Lighting upgrades, an electric vehicle, a thermal heating project and a boiler upgrade are some upcoming initiatives that will help Nanaimo school district reduce energy consumption.
Heating and lighting the district’s more than 40 active facilities comes with a hefty price tag – the district spends more than $1 million annually on natural gas and about $900,000 per year on electricity.
Chad Dalrymple, energy and capital projects manager, said the district has focused in recent years on energy savings and estimates that over the past decade, lighting and boiler upgrades have saved the district about $5 million in electricity and fuel costs.
This year, almost a dozen district facilities had lighting upgrades and about 16 sites are scheduled for upgrades between now and March.
Dalrymple said once this work is complete, every school should have the most energy efficient lighting available.
The district is participating in B.C. Hydro’s continuous optimization program, through which real-time meters were installed at Dover Bay and Cedar secondary schools – the schools that use the most power – allowing staff to look at energy usage as it’s consumed.
The meters were installed in August and staff are required to watch the results for a year without changing anything and then make changes that have a two-year payback in terms of dollars spent on electricity.
“The program really is to look at the heating and lighting systems and ensure they are optimized,” said Dalrymple.
As for fossil fuels, the district gets its first electric car at the end of this month or beginning of next.

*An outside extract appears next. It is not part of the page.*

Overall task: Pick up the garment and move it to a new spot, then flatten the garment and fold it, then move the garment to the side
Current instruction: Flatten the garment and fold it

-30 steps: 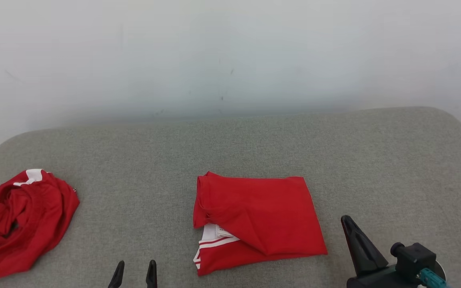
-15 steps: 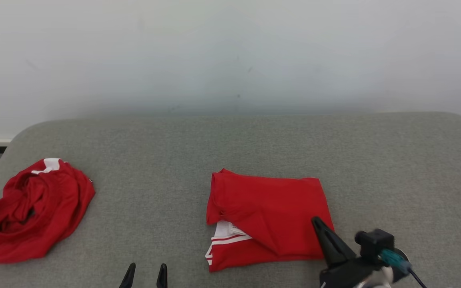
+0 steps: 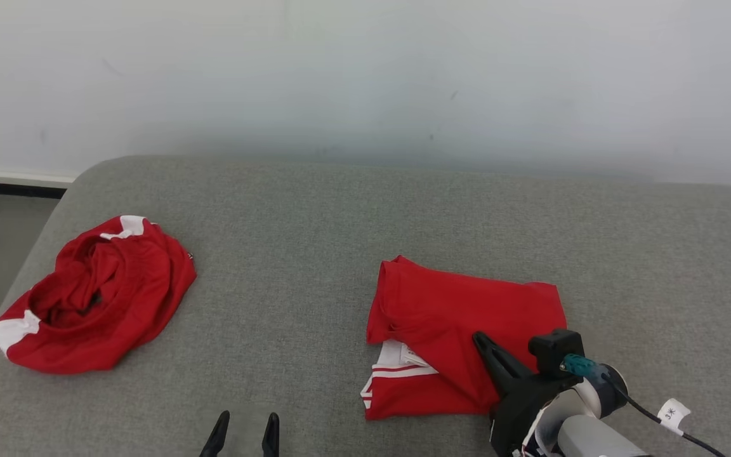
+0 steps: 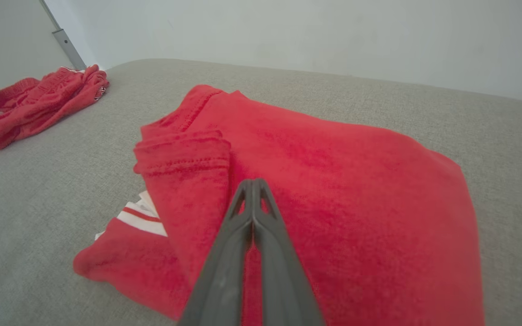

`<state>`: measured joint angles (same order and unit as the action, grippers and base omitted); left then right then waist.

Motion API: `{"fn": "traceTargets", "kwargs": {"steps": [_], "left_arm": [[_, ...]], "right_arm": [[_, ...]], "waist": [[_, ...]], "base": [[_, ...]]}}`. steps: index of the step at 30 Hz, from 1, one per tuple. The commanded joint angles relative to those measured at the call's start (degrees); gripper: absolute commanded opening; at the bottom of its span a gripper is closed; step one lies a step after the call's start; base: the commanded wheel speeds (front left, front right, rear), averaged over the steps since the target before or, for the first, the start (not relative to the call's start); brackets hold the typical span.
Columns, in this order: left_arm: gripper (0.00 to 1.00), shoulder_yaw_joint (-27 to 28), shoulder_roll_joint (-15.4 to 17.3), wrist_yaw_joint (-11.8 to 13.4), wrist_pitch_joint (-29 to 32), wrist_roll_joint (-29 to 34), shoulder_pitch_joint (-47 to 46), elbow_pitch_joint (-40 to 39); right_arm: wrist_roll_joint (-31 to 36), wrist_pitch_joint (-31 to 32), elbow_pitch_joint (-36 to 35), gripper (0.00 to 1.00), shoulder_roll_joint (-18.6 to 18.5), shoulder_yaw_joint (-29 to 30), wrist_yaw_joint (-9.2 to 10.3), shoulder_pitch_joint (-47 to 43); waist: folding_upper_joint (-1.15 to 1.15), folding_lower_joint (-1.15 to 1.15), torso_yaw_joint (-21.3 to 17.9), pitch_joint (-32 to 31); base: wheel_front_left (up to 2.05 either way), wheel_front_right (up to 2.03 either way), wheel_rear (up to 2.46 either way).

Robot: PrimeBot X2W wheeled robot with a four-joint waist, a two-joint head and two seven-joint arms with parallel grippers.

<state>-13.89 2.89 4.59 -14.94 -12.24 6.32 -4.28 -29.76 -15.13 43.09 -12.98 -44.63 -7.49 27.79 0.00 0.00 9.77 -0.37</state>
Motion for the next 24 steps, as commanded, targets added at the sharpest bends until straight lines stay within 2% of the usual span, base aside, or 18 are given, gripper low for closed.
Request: {"fn": "traceTargets", "kwargs": {"steps": [1, 8, 18, 24], "left_arm": [[1.0, -0.12, 0.02, 0.01, -0.29, -0.56, -0.75, 0.13], [1.0, -0.14, 0.02, 0.11, -0.29, -0.8, -1.14, 0.19], [1.0, 0.31, 0.02, 0.08, -0.29, -0.63, -1.58, 0.3], [1.0, 0.32, 0.01, 0.2, -0.29, -0.82, -1.49, 0.45]], "right_arm": [[-0.48, -0.05, 1.66, 0.0, -0.38, -0.52, 0.0, 1.24], [-2.14, -0.05, 4.12, 0.0, 0.12, -2.93, 0.0, 2.09], [-6.9, -0.05, -1.17, 0.0, 0.63, -9.21, 0.0, 0.31], [-14.02, -0.06, -4.25, 0.0, -0.36, -17.51, 0.0, 0.12]], "waist": [[0.0, 0.0, 1.64, 1.29], [0.0, 0.0, 2.58, 2.27], [0.0, 0.0, 2.06, 2.46], [0.0, 0.0, 1.74, 2.18]], "base": [[0.0, 0.0, 0.0], [0.0, 0.0, 0.0], [0.0, 0.0, 0.0], [0.0, 0.0, 0.0]]}}
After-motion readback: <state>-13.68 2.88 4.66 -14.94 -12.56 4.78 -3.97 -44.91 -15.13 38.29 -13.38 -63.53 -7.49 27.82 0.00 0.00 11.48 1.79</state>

Earlier this year, school officials decided to use a $25,000 energy improvement grant to help buy an electric car and install three charging stations on district property. The three stations – one at the facilities department on Wakesiah Avenue and two at Nanaimo District Secondary School – cost $21,000, but the district received an $8,000 grant through the Community Charging Infrastructure Fund, a provincial grant program announced last spring.

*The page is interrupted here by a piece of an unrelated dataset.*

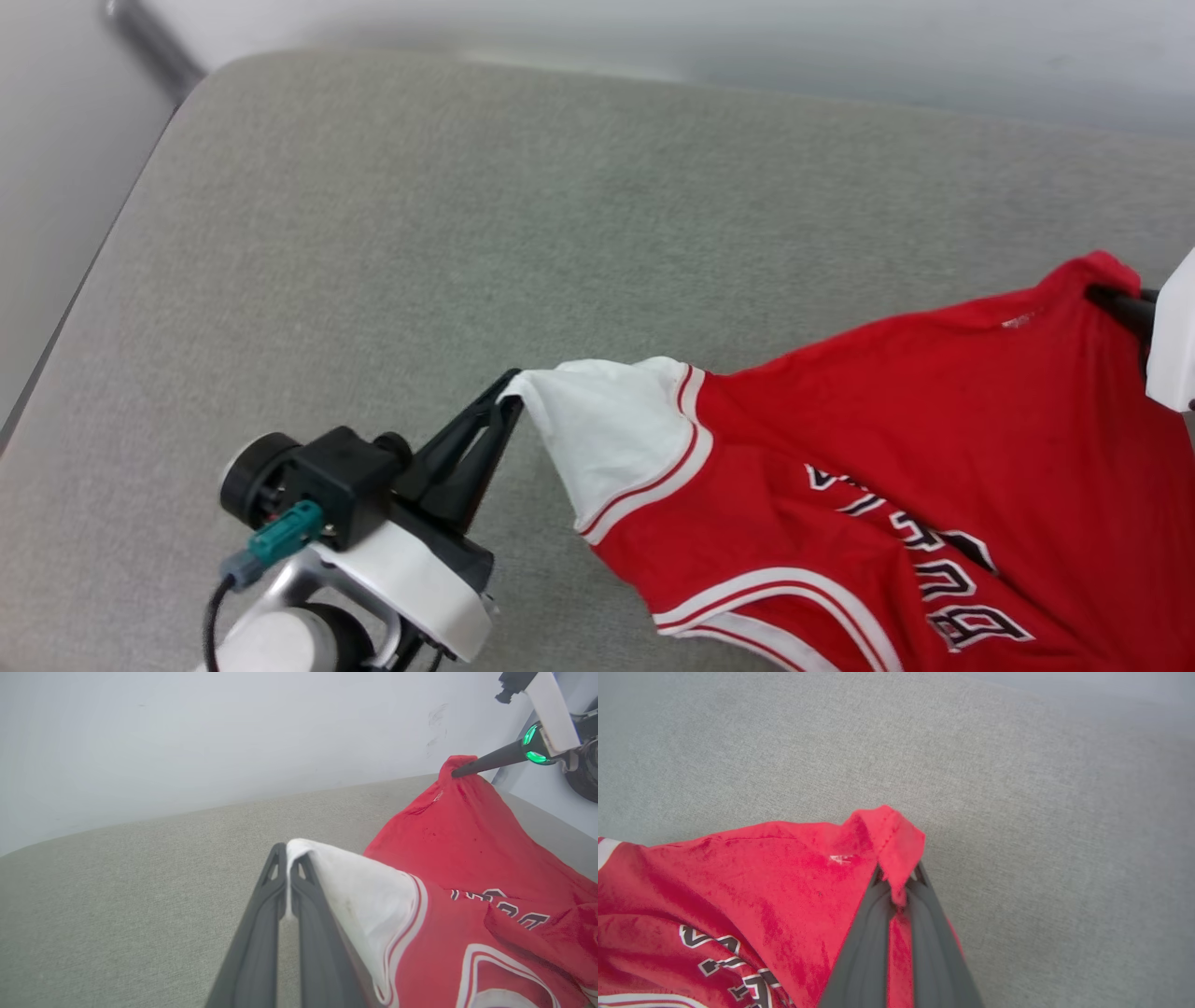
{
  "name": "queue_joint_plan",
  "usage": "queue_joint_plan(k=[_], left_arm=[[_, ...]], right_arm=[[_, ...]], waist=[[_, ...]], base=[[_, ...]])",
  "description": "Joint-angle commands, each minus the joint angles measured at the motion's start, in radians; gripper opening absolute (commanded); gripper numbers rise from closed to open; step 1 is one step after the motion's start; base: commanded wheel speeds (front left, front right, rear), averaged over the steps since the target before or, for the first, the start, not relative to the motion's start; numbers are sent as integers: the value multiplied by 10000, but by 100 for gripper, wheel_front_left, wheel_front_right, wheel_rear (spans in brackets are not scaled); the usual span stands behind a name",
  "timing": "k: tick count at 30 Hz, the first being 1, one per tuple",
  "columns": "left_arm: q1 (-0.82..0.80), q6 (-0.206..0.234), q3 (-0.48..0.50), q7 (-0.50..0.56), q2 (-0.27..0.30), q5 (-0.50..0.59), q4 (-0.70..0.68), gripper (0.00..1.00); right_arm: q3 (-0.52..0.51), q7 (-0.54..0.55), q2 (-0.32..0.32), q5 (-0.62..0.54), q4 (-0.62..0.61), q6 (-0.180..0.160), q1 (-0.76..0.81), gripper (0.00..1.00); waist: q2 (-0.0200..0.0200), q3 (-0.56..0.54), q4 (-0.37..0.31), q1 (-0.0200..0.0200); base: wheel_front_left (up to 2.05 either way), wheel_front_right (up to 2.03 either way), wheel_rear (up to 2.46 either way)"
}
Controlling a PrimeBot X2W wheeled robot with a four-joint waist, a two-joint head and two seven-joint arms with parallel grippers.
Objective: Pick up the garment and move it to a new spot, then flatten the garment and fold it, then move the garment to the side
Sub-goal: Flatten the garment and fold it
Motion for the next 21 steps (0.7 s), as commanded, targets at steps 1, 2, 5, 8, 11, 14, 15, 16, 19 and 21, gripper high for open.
queue_joint_plan(k=[1, 2, 5, 8, 11, 14, 15, 16, 19, 21], left_arm=[[57, 114, 182, -5, 126, 2, -113, 0], [57, 114, 182, -5, 126, 2, -113, 0], [-56, 295, 500, 41, 368, 9, -351, 0], [-283, 474, 892, 91, 598, -30, -662, 0], [-456, 642, 1311, 183, 870, -47, -969, 0], [-713, 783, 1765, 246, 1140, -76, -1302, 0], [-782, 821, 1920, 246, 1246, -56, -1426, 0], [-853, 868, 2074, 257, 1348, -20, -1522, 0], [-1093, 892, 2472, 330, 1735, 30, -1782, 0], [-1334, 887, 2785, 335, 1964, 56, -1931, 0]], right_arm=[[78, -179, -64, 131, -246, -2, -95, 0], [78, -179, -64, 131, -246, -2, -95, 0], [175, -510, -224, 328, -743, -4, -117, 0], [218, -963, -279, 390, -1265, -2, -148, 0], [131, -1294, -99, 522, -1780, -4, -165, 0], [76, -1572, -79, 491, -2270, -4, -253, 0], [39, -1670, -65, 467, -2421, -4, -314, 0], [36, -1727, -44, 471, -2561, -4, -366, 0], [80, -1848, -82, 463, -3014, -4, -538, 0], [68, -1919, -101, 489, -3292, -4, -654, 0]], waist=[[-1, -692, -666, 0], [-1, -692, -666, 0], [-1, -1046, -1000, 0], [-1, -1316, -1317, 0], [-1, -1557, -1663, 0], [-1, -1723, -1969, 0], [-1, -1766, -2063, 0], [-1, -1806, -2156, 0], [-1, -1870, -2442, 0], [-1, -1886, -2582, 0]], base=[[0, 0, 0], [0, 0, 0], [0, 0, 0], [0, 0, 0], [0, 0, 0], [0, 0, 0], [0, 0, 0], [0, 0, 0], [0, 0, 0], [0, 0, 0]])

The remaining $12,000 went toward a down payment on a $39,000 electric vehicle, with the remainder leased at about $450 a month, replacing a rental vehicle that was costing the district $882 per month.
Dalrymple said the car will save an estimated $1,800 in fuel costs over the course of a year.

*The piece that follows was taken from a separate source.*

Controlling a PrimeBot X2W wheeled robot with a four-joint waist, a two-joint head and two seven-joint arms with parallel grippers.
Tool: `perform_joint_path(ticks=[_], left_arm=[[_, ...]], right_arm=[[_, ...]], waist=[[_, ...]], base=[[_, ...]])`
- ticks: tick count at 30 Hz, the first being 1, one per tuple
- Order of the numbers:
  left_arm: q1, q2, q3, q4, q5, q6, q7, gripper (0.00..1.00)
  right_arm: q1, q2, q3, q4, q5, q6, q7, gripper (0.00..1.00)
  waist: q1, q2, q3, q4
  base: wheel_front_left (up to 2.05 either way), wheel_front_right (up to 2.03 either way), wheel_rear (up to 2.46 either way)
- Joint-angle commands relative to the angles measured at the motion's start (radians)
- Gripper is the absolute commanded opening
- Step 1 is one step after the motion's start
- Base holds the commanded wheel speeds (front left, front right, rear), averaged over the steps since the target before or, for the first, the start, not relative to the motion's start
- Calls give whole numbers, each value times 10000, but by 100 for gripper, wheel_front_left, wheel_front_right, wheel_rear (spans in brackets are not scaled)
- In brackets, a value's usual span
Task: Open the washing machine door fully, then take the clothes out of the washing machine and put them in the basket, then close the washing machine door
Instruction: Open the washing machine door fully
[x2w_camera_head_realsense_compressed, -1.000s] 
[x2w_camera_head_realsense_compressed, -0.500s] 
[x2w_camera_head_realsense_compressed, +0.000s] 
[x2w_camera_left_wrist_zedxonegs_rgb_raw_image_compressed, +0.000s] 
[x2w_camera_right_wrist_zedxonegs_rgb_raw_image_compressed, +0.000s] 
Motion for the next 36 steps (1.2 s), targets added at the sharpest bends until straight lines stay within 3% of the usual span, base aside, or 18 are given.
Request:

Another major project is replacing the boiler at Pleasant Valley Elementary School.
The boiler projects, like the lighting upgrades, are funded out of the district’s annual facilities grant, but because boiler upgrades are expensive – the Pleasant Valley project costs $125,000 – the work is done slowly.
About five schools have new technology and by the time all the other facilities are upgraded, the replacement cycle will start again.
A long-term project is looking into capturing heat from a new sewer line the Regional District of Nanaimo plans to install next to Hammond Bay Elementary School and using it to heat the school, although Dalrymple said the project is still in the very early stages.
“We’ve been in lots of conversations with the regional district,” he said. “They don’t have a use for the heat and our school does.”
All of these projects also lower the amount of carbon offsets the district must purchase to become carbon neutral – the district currently pays a little more than $100,000 annually, although this money is returned by the province to help with energy improvement projects.